Ein Knarren über ihr, noch lauter als alles andere und noch bedrohlicher. Mit einem Mal war Temidqe bei ihr und zog sie auf die Füße. Sie rannte mit ihm zur Luke und ließ sich von ihm hochheben. Oben packte Kusupata ihre Handgelenke und zerrte sie mit solcher Wildheit aufs Deck, dass sie sich die Oberschenkel aufscheuerte – vermutlich, wirklich spüren konnte sie es nicht. Hier oben schien sich die Welt verändert zu haben. Der windgepeitschte Regen war so stark, dass er fast schmerzte; der Himmel stand dunkel über den Wellenbergen. Akija hätte nicht sagen können, aus welcher Richtung der Wind wehte. Die See kochte; ständig gischtete die Bugwelle über die Bordwand, sodass die Planken von weißem Schaum überzogen waren. Zafar-El und drei der Männer hatten Taue um ihre Hüften geschlungen und kauerten mit aschfahlen Gesichtern an der Bordwand. Die Ruderpinnen waren aufgegeben; nun schlugen sie im Takt der Wellen gegen das Schiff.
All das nahm Akija nur für einen kurzen Moment wahr, bevor sie sich dem unheilvoll knarrenden Mast zuwandte. Das Segel war noch immer gehisst. Doch jetzt wies es einen tiefen Riss auf. Einige der Segeltrossen waren vergebens gekappt worden. Niemand wagte jetzt noch, auf die Rah zu steigen, um das Segel einzuholen.

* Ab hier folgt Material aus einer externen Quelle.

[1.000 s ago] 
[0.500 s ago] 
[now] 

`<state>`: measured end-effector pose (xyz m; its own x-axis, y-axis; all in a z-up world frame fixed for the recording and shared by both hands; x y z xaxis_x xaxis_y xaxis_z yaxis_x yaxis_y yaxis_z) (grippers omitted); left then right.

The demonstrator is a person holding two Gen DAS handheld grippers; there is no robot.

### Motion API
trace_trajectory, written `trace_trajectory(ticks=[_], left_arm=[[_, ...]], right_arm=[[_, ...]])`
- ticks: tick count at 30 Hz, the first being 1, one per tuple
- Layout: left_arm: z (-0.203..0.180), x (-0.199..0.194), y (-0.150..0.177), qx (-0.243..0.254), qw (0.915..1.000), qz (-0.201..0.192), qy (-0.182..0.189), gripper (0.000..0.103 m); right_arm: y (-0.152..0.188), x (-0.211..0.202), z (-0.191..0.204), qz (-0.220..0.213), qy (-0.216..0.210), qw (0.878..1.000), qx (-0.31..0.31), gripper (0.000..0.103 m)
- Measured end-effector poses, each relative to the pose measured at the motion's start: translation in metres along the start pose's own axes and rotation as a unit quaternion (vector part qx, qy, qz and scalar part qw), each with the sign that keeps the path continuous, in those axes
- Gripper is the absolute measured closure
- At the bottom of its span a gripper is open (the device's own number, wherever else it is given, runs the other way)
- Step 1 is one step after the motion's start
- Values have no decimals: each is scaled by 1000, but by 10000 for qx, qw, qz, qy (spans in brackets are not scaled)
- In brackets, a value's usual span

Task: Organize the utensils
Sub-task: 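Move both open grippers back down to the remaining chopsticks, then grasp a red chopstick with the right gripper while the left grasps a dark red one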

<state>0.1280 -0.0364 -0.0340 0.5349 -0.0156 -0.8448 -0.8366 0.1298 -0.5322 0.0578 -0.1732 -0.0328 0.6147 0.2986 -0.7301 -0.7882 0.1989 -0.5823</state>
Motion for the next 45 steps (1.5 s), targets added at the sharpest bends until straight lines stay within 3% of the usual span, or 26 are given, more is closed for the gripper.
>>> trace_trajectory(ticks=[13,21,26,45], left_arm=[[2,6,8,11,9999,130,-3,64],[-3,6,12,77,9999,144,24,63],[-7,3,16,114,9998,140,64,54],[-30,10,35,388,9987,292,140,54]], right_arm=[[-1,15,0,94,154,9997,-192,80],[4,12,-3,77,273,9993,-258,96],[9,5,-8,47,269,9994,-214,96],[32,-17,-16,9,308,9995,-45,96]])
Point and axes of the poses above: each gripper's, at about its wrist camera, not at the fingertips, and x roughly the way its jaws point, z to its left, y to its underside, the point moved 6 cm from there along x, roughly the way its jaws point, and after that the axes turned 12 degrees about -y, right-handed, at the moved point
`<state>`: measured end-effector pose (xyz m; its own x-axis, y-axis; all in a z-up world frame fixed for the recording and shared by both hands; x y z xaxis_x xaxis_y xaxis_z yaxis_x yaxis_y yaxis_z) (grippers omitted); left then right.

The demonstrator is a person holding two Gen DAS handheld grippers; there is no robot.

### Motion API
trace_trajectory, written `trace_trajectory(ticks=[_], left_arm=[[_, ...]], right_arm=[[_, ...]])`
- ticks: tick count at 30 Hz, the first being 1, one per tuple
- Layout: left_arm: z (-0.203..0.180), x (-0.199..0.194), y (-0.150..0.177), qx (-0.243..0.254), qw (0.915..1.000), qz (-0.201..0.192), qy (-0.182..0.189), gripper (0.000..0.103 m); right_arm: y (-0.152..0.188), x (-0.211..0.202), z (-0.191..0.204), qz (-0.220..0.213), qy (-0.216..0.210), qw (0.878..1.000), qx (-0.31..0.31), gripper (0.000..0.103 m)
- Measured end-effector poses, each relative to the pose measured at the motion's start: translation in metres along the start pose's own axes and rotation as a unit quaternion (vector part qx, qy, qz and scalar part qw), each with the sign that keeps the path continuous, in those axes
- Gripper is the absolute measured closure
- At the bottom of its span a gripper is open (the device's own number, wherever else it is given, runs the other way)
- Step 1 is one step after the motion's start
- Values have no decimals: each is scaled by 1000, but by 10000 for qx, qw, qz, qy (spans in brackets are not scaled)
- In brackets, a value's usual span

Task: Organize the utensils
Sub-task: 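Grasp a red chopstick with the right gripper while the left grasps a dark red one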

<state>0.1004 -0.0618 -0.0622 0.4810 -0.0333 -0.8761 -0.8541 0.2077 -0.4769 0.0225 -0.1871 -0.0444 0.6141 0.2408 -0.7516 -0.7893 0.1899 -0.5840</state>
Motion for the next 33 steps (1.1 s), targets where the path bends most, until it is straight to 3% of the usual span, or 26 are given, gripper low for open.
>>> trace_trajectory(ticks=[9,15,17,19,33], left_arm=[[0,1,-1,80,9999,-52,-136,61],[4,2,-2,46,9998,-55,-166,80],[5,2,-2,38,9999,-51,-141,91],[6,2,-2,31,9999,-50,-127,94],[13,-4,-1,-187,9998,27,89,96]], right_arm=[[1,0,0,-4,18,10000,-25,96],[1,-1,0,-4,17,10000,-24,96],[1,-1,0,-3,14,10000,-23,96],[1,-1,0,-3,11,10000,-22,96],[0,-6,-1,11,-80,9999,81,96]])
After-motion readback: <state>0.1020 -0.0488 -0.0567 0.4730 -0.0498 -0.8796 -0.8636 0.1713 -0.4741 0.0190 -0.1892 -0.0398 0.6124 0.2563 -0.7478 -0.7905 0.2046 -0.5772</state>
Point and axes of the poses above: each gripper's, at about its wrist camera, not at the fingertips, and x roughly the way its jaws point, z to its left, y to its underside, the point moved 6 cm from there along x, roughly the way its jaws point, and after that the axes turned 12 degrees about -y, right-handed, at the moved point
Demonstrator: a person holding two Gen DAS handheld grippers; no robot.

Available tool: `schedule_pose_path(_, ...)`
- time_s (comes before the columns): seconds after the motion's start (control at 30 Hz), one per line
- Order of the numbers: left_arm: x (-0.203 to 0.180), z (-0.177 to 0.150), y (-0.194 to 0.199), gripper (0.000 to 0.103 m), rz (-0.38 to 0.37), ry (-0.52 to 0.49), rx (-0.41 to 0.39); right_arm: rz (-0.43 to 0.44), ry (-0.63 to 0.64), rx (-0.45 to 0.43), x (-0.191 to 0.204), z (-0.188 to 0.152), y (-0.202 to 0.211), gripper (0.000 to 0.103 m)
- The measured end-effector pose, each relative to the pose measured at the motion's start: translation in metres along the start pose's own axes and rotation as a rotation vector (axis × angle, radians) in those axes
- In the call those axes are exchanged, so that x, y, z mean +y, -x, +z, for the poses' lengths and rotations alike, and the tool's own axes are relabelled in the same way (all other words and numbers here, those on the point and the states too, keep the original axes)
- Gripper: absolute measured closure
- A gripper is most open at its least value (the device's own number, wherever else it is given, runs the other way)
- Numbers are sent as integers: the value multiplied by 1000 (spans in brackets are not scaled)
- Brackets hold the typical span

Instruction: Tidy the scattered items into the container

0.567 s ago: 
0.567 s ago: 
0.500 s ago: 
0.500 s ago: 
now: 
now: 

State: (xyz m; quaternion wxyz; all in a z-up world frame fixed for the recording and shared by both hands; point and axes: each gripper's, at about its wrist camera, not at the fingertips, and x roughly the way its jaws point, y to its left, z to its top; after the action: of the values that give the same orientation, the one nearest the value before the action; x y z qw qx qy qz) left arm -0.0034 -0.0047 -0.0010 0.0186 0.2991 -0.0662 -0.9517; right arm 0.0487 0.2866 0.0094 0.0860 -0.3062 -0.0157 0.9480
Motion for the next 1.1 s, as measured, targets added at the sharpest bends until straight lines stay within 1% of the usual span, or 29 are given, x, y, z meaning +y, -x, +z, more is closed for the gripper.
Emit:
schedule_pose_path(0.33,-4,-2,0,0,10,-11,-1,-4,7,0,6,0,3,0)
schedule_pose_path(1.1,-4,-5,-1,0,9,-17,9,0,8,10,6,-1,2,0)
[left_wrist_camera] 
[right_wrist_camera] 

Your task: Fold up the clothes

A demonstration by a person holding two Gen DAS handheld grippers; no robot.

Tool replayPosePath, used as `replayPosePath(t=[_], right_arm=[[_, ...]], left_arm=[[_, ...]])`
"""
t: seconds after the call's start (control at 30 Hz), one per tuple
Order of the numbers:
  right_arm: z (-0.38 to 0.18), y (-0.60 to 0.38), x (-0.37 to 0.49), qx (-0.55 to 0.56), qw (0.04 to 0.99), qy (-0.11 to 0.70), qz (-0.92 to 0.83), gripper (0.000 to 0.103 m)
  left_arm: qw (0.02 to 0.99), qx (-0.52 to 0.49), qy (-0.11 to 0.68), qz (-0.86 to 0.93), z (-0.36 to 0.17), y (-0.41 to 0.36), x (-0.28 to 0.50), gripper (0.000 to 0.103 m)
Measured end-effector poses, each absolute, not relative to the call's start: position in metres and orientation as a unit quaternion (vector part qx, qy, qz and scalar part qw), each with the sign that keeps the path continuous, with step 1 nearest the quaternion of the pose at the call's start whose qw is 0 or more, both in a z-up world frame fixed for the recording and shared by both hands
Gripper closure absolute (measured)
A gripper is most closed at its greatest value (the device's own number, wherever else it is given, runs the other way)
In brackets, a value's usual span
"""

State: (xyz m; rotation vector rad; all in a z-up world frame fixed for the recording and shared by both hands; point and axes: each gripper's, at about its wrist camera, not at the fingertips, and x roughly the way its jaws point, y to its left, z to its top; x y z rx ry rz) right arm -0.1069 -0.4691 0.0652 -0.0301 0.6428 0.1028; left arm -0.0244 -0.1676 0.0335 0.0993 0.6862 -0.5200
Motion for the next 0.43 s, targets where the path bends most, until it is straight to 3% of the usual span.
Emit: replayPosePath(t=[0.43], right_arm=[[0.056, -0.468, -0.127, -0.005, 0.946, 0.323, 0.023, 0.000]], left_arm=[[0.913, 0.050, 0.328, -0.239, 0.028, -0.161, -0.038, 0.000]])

Kusupata zog sie mit sich zur Bordwand, wo er ein Ende eines Seiles ergriff und durch eine der Trossenschlaufen führte. Dann knüpfte er es sich um die Mitte. „Binde dich fest!“, schrie er sie an, doch sie hörte ihn kaum. Sie starrte zu Temidqe, der die letzten Segeltrossen zu kappen versuchte. Warum gab er nicht auf? Es war zu spät! Alle anderen hatten sich irgendwo festgebunden und überließen das Schiff sich selbst.
Eine Welle schüttelte das lose Segel. Behäbig begann sich der Mast zu senken. Die Planken unter dem Mastfuß splitterten. Akija schrie Temidqes Namen, doch der heulende Wind riss ihn von ihren Lippen. Temidqe warf das Messer fort und versuchte zur Bordwand zu kriechen, aber er wurde nur hin und her geschleudert. Der Mast schlug das Deck der Länge nach entzwei, keine drei Schritte von Akijas Füßen entfernt, und bohrte sich durch den Rumpf. Wasser schoss aus dem Leck in die Höhe. Akija klammerte sich an die Bordwand und senkte den Kopf, um sich vor den peitschenden Trossen zu schützen. Sie hörte unter sich ein Scharren und Rumpeln, und sie ahnte, dass es die Zinnplatten waren, die sich gelöst hatten. Als sie irgendwann, nach einer halben Ewigkeit, hochzublicken wagte, stockte ihr der Atem: Das Schiff war in zwei Hälften gespalten. Die Bordwand gegenüber war zerstört und begann zu sinken. Die Kanaaniter, die sich daran festgebunden hatten, schlugen voller Panik um sich.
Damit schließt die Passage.